A Conversation with Josefina Vázquez Mota

According to Josefina Vázquez Mota, leading primary candidate for Mexico’s Partido Acción Nacional (PAN), the next nine months are not only going to shape the next six years in Mexico, but the rest of the 21st century.

With primary elections approaching –PAN will chose a candidate in February 2012 – the candidates vying for their parties’ nomination are making their agendas heard. Independent polls suggest Vázquez Mota is a favorite to represent the PAN. However, the PAN candidate will face stiff competition from the PRI (Partido Revolucionario Instituacional) and the PRD (Partido Revolucionario Democrático) and will likely have difficulty reaching out to a skeptical electorate that feels the war on drugs is escalating despite government efforts.

In a public forum held at the Inter-American Dialogue on October 21st, Vázquez presented her agenda in four priority areas: 1) democracy and federalism, 2) the economy, 3) education reform, and 4) justice and security. She highlighted the importance of improving relations not only with the United States, but also Asia and the rest of Latin America. Despite Mexico’s difficult circumstances, she argued, there is still a window of opportunity to make Mexico a more prosperous country.

Vázquez noted that there is a sudden nostalgia for an authoritarian state, referring to the 70 years the PRI was in power. However, she pointed out that “people should note that there is a big difference between a strong state and an authoritarian one. A strong state is also a state where competition is allowed, locks are removed, and exceptions do not exist.”

Despite the recent financial and economic crises worldwide, Mexico has been able to maintain economic stability, but at the expense of economic growth. Strengthening Mexico’s economy will entail labor, energy, and agricultural reforms, Vázquez noted. “Mexicans work a lot but produce little. Clearly, productivity in the country is weak.”

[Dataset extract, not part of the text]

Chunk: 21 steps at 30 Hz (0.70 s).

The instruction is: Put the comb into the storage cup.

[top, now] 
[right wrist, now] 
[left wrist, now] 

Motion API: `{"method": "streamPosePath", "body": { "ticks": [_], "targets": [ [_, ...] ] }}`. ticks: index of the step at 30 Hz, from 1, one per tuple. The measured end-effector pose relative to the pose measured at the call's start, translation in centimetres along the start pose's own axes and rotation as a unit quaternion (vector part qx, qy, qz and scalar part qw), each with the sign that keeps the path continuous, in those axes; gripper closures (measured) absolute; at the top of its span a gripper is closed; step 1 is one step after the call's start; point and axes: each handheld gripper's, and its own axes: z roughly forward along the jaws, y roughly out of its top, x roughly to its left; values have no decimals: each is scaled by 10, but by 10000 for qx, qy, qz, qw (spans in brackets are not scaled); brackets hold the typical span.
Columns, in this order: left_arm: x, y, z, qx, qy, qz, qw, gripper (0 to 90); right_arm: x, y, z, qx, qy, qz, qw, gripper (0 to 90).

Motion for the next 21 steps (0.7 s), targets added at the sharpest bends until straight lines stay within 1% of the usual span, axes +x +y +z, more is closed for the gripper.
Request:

Investment in education will be key to increasing productivity. Quality, coverage, and retention will be her education priorities. Vázquez stated she would deal directly with teachers instead of negotiating with the head of the traditionally powerful teachers’ union to achieve the education reform needed.

She left Mexico’s most pressing challenge, insecurity, for last. With more than 50,000 deaths linked directly to the war on drugs and crime initiated by Felipe Calderón in 2006, security and justice are foremost on the minds of Mexican citizens. Vázquez commented on the unique situation unfolding in Mexico contending, “There is organized crime in every country. The difference in Mexico is that we don’t draw a line. We cannot continue to allow people involved in the drug trade to open businesses and obtain amnesty and immunity.” Once citizens have regained trust in police forces, she intends to remove military troops from domestic law enforcement.

With the primaries fast approaching, Vázquez hopes to tap into Mexicans’ desire to break with the country’s political past and lead Mexico into a new age of security and prosperity. When asked why she decided to run for the presidency, she responded, “People are tired of politicians and political parties. This election they will vote for the candidate and not the party […] I think Mexico is ready for a female president and for someone who is willing to change the art of war into the art of peace.”